Research chair

Description

The goal of this Research Chair is to analyze collective imaginaries in a comparative perspective : how they are created, how they are structured, how they get transformed over time and how they are fed by myths. The concept of collective imaginary refers to the body of symbolic landmarks through which any collectivity inserts itself in time and space. This process involves the establishment of six relationships :

  • A relationship to space, resulting in a territoriality, a home
  • A relationship to Self and to Other, giving shape to an identity
  • A relationship to the past, which is expressed in a collective memory
  • A relationship to the future, which is expressed in utopias or dystopias
  • A relationship to the social that bestows a status in a hierarchy of prestige
  • A relationship to life and to the universe, which generates primary ontological meanings

The research agenda comprises two subfields. Both of them are structured around the concept of myths :

1. Within the arena of collective imaginaries, Bouchard’s research focuses on discursive practices (strategies) involved in the construction of any system of thought, the latter being defined as a combination of reason and myth. Indeed, at the outset of any discursive endeavour, reason is confronted with contradiction. In order to overcome this pitfall, reason mobilizes myths. This process is not always successful, which elicits a variety of scenarios or situations from which it becomes possible to build typologies.

This analytical background opens promising perspectives to cultural research in various societies and time periods. As always, the goal of the comparison is to bring out similitudes, recurrences, common processes, if not a kind of grammar. A close attention is also given to the social correlates of collective imaginaries, which raises the general question of the articulation between the cultural and the social.
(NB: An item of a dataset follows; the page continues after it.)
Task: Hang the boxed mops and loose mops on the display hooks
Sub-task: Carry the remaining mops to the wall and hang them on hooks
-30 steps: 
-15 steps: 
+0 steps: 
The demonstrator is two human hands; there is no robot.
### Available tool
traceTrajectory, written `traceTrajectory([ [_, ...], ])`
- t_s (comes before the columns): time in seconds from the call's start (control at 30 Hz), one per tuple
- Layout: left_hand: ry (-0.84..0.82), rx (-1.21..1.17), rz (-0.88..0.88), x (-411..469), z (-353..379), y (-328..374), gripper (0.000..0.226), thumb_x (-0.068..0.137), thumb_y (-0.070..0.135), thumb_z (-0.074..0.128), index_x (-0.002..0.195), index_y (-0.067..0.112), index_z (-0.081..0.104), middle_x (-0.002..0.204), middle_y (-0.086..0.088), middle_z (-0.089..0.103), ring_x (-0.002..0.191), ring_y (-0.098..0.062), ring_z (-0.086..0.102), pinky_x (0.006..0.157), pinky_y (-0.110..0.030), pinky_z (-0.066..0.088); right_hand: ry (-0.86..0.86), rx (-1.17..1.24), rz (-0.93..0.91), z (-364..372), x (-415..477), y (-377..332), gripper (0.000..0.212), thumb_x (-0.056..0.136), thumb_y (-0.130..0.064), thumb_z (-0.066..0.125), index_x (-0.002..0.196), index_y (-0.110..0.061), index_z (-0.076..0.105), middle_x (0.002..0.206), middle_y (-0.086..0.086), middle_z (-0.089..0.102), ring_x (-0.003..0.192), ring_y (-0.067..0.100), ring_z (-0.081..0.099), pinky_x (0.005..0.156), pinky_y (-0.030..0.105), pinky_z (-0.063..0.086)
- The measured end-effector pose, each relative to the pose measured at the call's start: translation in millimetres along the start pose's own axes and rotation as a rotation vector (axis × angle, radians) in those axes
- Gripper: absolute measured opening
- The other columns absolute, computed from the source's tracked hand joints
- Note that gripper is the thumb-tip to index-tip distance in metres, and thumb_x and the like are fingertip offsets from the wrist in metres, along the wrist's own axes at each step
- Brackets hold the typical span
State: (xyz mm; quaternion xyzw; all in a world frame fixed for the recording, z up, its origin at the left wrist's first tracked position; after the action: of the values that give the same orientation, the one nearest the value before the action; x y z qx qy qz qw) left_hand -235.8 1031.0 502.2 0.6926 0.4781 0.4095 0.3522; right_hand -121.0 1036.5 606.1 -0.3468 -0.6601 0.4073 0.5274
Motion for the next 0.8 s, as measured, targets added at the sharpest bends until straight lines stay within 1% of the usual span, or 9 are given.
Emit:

As expected, the investigations underway cover a large area of disciplines (anthropology, sociology, philosophy, theology, history, literature).

Among the major issues which underline the research program, let’s mention : How to account for the emergence and the reproduction of structures of thought in a given society at a particular moment of its history ? Which factors (internal, external) explain the transformations that occur in the structures of the collective imaginaries ? What are the major forms of alliance between reason and myth ? What role does myth perform in a collective imaginary ? How does change operates within an imaginary ? How to characterize and distinguish the case of routine adaptation, structural transition, crisis ? Are the cultures of the Western societies nowadays experiencing a crisis ? In a pluralistic and civic society, is it possible to build a culture without resorting to myths ? What are in our societies the capacity to build new myths?

2. My second area of research focuses on social myths as a universal sociological mechanism. According to the basic idea, these myths are created in specific contexts by social (or collective) actors who promote and use them as to advance their agenda, which calls for a close attention to the power relations dimension.

One question lies at the heart of the analysis: how to account for the fact that an idea, a message, manages to acquire an outstanding reach in a population, in such a way as to exhibit a social efficacy that allows it weighs heavily on the course of the society. I suggest that social myths may help a society to:

  • Mobilize toward common goals
  • Carry out changes while maintaining a sense of continuity
  • Manage tensions and conflicts, overcome divisions
  • Respond energetically in a situation of crisis or trauma

But one must also acknowledge that, in the opposite direction, social myths can also foster deceptions, enduring divisions and violent conflicts.

Be that as it may, all those issues closely tie in with culture -more specifically the symbolic foundation of a society, mostly made up of myths.

Projects

  1. Theoritical research on the structure and the functioning of collective imaginaries with an emphasis on social myths
    The place of myths in collective imaginaries and in society.
  2. Comparative study of national myths
    What is the state of national myths? Are they still useful? What functions do they perform? Is there a future for national myths in the postmodern era?
  3. The Quebec Quiet Revolution of the 1960s
    Analysis, from a cultural perspective, of the changes that took place – and those which did not. The Quiet Revolution : a radical societal overhaul? an unfinished business? an overblown imaginary?
  4. The Myths of European Union
    Does Europa suffers from an excess or a deficit of myths?